The group audit engagement team identified the risk of management override of controls, long term contracts and revenue recognition as the areas where the financial statements were most susceptible to material misstatement due to fraud. Audit procedures performed included but were not limited to testing a sample of journal entries, challenging key management estimates and judgements and evaluating the business rationale in relation to significant or unusual transactions, including transactions entered into outside the normal course of business and reviewing and challenging key judgements and estimates relating to revenue and long term contracts.
A further description of our responsibilities for the audit of the financial statements is located on the Financial Reporting Council’s website at: http://www.frc.org.uk/auditorsresponsibilities This description forms part of our auditor’s report.
Use of our report
This report is made solely to the company’s members, as a body, in accordance with Chapter 3 of Part 16 of the Companies Act 2006. Our audit work has been undertaken so that we might state to the company’s members those matters we are required to state to them in an auditor's report and for no other purpose. To the fullest extent permitted by law, we do not accept or assume responsibility to anyone other than the company and the company’s members as a body, for our audit work, for this report, or for the opinions we have formed.
As permitted by s408 Companies Act 2006, the company has not presented its own profit and loss account and related notes. The company’s loss for the year was £62 (2023 - £3,000,186 loss).
R.J.O Holdings Limited (“the company”) is a private limited company domiciled and incorporated in England and Wales. The registered office is Terrance House, 151 Hastings Road, Bromley, Kent, BR2 8NQ.
The group consists of R.J.O Holdings Limited and all of its subsidiaries.
These financial statements have been prepared in accordance with FRS 102 “The Financial Reporting Standard applicable in the UK and Republic of Ireland” (“FRS 102”) and the requirements of the Companies Act 2006, including the provisions of the Large and Medium-sized Companies and Groups (Accounts and Reports) Regulations 2008.
The financial statements are prepared in sterling, which is the functional currency of the company. Monetary amounts in these financial statements are rounded to the nearest £.
The financial statements have been prepared under the historical cost convention, modified to include investment properties at fair value.
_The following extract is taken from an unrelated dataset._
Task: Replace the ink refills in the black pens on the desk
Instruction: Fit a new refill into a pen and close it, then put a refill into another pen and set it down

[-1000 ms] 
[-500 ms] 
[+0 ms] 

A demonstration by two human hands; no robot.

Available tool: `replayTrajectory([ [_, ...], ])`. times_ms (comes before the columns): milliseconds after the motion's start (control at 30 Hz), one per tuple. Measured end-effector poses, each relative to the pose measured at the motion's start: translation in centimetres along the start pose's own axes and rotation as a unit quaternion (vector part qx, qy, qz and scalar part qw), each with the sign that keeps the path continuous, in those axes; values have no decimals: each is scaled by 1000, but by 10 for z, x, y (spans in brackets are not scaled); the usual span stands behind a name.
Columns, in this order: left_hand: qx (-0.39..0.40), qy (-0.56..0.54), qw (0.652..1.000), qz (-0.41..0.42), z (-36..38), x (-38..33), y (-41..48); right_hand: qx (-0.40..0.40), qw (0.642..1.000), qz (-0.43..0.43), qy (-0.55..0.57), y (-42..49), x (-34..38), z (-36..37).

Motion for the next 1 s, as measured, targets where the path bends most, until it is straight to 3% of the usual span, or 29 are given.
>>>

The principal accounting policies adopted are set out below.
The company is a qualifying entity for the purposes of FRS 102, being a member of a group where the parent of that group prepares publicly available consolidated financial statements, including this company, which are intended to give a true and fair view of the assets, liabilities, financial position and profit or loss of the group. The company has therefore taken advantage of exemptions from the following disclosure requirements for parent company information presented within the consolidated financial statements:
Section 7 ‘Statement of Cash Flows’: Presentation of a statement of cash flow and related notes and disclosures.
The consolidated group financial statements consist of the financial statements of the parent company R.J.O Holdings Limited together with all entities controlled by the parent company (its subsidiaries) and the group’s share of its interests in joint ventures and associates.
All financial statements are made up to 30 April 2024. Where necessary, adjustments are made to the financial statements of subsidiaries to bring the accounting policies used into line with those used by other members of the group.
All intra-group transactions, balances and unrealised gains on transactions between group companies are eliminated on consolidation. Unrealised losses are also eliminated unless the transaction provides evidence of an impairment of the asset transferred.
Subsidiaries are consolidated in the group’s financial statements from the date that control commences until the date that control ceases.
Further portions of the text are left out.